[Opening Supplied records section]

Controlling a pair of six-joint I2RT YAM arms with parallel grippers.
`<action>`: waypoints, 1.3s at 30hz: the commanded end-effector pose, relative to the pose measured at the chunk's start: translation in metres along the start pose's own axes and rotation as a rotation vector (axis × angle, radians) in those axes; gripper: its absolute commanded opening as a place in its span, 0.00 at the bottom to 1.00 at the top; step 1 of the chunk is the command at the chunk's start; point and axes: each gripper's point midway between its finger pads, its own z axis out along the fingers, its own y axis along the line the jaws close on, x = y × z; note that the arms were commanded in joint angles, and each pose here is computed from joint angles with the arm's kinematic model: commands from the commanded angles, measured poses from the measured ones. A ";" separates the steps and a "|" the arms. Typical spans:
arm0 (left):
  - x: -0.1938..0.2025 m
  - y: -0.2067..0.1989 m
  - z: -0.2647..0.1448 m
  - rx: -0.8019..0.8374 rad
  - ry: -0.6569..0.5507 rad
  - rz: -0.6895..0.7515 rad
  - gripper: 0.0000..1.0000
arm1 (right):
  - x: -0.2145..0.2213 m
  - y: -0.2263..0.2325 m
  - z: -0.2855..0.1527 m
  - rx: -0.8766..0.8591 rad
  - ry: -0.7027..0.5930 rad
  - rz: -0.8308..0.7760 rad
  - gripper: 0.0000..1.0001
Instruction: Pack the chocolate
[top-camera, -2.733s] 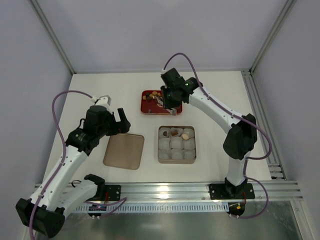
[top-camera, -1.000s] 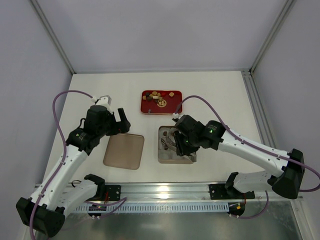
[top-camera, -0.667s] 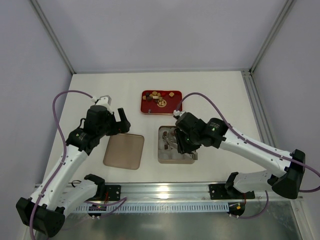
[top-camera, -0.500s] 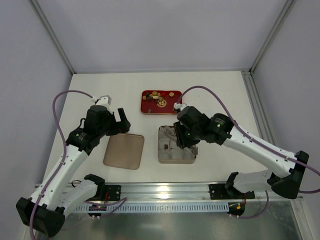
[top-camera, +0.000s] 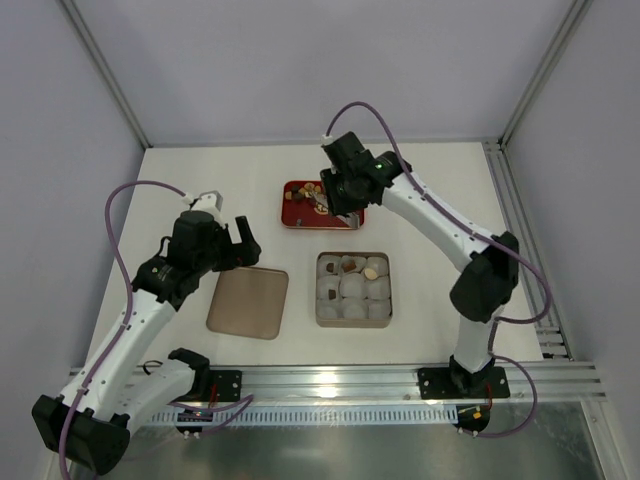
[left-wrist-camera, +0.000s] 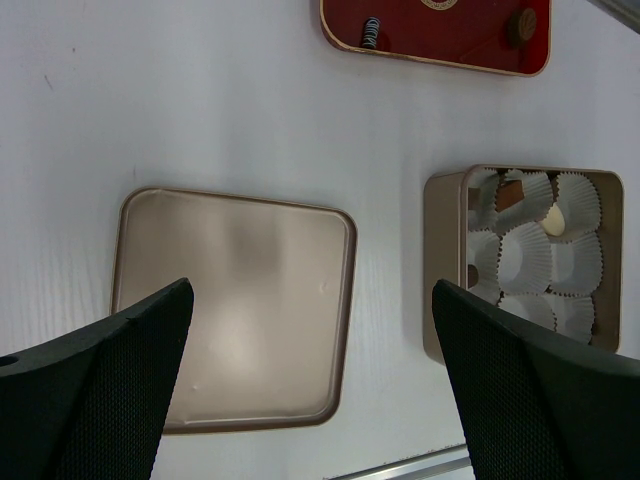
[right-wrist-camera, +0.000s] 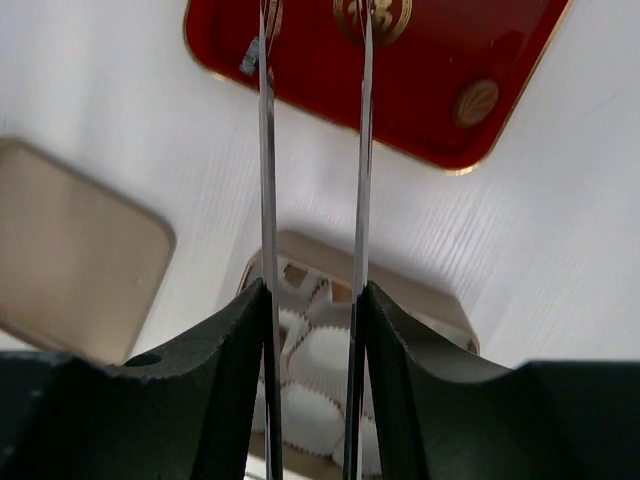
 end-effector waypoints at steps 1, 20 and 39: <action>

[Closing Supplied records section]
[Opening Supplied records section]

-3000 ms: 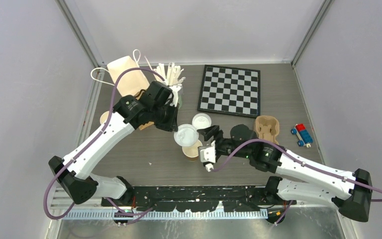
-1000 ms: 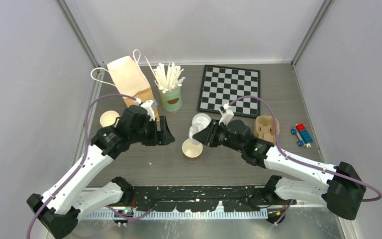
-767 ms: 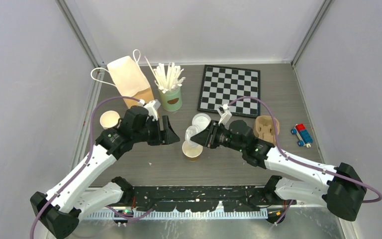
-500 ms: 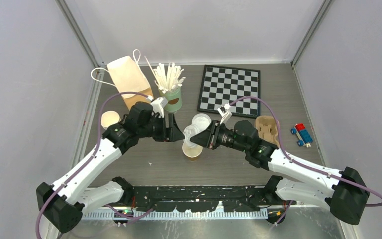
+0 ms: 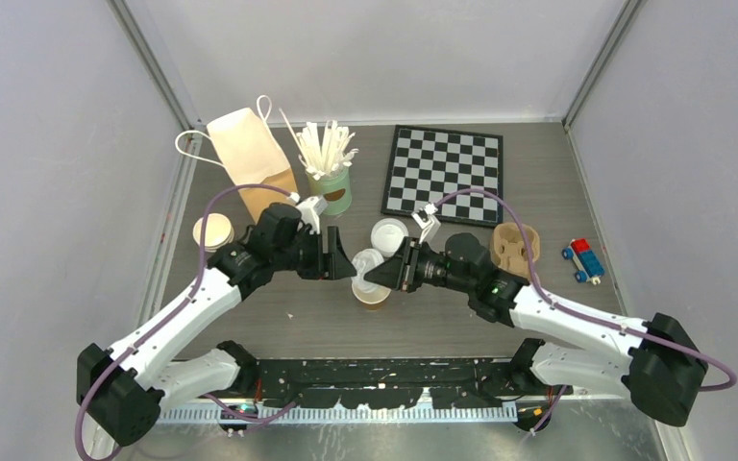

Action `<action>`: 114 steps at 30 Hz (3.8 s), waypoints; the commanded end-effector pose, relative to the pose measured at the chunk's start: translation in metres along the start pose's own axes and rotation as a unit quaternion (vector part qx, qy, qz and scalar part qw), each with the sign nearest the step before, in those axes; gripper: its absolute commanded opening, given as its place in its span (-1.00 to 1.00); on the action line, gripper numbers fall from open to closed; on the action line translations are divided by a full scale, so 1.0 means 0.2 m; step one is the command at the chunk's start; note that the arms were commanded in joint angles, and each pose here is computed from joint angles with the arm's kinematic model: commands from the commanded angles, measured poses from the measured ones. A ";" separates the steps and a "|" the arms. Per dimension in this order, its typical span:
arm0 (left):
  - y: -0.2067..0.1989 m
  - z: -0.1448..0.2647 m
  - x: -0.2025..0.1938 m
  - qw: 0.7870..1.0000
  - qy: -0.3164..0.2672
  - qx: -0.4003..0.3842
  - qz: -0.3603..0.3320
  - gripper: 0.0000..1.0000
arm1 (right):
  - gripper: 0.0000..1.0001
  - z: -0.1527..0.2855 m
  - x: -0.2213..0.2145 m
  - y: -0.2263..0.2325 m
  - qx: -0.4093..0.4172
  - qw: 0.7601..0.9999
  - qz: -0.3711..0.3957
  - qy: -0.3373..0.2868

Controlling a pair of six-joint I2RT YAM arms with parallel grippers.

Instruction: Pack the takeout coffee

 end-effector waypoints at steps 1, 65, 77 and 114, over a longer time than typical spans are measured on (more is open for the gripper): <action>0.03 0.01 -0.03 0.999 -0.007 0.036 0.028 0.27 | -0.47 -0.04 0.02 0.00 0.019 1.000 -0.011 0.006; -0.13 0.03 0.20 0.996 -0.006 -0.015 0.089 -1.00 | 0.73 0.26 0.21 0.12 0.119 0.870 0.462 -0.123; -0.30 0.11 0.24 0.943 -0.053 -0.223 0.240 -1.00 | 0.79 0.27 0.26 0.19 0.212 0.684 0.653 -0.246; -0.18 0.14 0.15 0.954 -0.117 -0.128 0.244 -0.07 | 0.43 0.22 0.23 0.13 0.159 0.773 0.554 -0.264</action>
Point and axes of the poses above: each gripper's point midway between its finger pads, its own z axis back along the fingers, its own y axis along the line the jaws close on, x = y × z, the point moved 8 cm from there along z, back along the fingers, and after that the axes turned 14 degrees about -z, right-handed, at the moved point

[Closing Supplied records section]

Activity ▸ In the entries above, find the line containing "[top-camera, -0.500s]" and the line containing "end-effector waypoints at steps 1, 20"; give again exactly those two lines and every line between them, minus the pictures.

Written solution ▸
[top-camera, -0.500s] 
[top-camera, +0.000s] 
[left-wrist-camera, +0.000s] 
[right-wrist-camera, +0.000s] 
 end-effector waypoints at steps 1, 20 and 39: <action>

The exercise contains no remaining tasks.